Set down, exactly as written, every line from the one containing "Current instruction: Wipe" through the end of the listing.

→ **Information provided**
◆ ◆ ◆ ◆ ◆

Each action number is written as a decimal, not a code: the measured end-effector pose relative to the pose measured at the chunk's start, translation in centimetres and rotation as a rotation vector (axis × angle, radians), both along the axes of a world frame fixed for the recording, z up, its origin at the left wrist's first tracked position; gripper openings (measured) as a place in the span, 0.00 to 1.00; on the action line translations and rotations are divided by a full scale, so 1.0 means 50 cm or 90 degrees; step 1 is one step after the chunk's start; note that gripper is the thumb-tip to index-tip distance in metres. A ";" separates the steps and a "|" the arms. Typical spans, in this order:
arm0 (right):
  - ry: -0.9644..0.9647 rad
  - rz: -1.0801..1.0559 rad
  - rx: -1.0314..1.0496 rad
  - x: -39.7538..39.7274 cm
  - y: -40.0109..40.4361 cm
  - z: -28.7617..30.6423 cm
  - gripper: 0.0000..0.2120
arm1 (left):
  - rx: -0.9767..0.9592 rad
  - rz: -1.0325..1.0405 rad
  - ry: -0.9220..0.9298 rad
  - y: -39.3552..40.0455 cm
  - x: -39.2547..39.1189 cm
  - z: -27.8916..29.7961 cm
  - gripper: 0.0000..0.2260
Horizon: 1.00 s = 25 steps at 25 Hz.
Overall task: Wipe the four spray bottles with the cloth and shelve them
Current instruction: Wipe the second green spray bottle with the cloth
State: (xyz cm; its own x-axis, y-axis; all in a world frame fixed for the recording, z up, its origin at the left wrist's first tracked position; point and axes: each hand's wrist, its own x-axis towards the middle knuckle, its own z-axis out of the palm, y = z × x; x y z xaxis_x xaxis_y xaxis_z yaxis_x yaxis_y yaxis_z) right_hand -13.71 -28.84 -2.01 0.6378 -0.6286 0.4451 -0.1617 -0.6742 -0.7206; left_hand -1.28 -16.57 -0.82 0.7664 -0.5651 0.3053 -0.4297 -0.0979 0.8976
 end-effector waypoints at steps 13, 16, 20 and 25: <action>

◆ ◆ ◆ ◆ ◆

→ **Written reply**
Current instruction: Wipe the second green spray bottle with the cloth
State: (xyz cm; its own x-axis, y-axis; all in a world frame fixed for the recording, z up, its origin at the left wrist's first tracked position; point and axes: each hand's wrist, its own x-axis towards the middle knuckle, its own z-axis out of the palm, y = z × x; x y z xaxis_x xaxis_y xaxis_z yaxis_x yaxis_y yaxis_z) right_hand -13.71 -28.84 -2.01 0.6378 -0.6286 0.4451 -0.1617 -0.6742 -0.7206; left_hand -1.28 -16.57 -0.82 0.7664 -0.5651 0.3053 -0.4297 -0.0979 0.8976
 end-effector waypoints at steps 13, 16, 20 and 25: <action>

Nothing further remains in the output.